Goal of the exercise =>
Make an exact copy of the lines from the one holding "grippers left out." through the last line of the material, and output nothing else.
***
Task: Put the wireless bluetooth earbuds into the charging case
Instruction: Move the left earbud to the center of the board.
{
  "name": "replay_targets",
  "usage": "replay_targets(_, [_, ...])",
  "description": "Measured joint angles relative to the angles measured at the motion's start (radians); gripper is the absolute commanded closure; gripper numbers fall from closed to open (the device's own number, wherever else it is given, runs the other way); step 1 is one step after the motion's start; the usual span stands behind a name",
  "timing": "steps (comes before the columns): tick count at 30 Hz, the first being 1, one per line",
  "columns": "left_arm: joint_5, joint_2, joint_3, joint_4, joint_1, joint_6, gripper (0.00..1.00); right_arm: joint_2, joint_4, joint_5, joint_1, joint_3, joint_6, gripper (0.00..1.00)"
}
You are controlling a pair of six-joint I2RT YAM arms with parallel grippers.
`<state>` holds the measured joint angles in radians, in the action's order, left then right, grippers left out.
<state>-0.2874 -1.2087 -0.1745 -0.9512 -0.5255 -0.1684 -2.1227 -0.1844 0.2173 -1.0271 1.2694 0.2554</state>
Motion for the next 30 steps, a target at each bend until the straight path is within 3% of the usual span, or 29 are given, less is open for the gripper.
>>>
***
Solution =>
`<state>` holds the measured joint angles in radians, in the action's order, left then right, grippers left out.
<state>-0.2874 -1.2087 -0.1745 -0.9512 -0.5255 -0.1684 -2.1227 -0.1844 0.2173 -1.0271 1.2694 0.2554</state>
Motion for the next 30 steps, a target at each bend until the straight path is within 3% of the usual span, or 29 are given, less is open for the gripper.
>>>

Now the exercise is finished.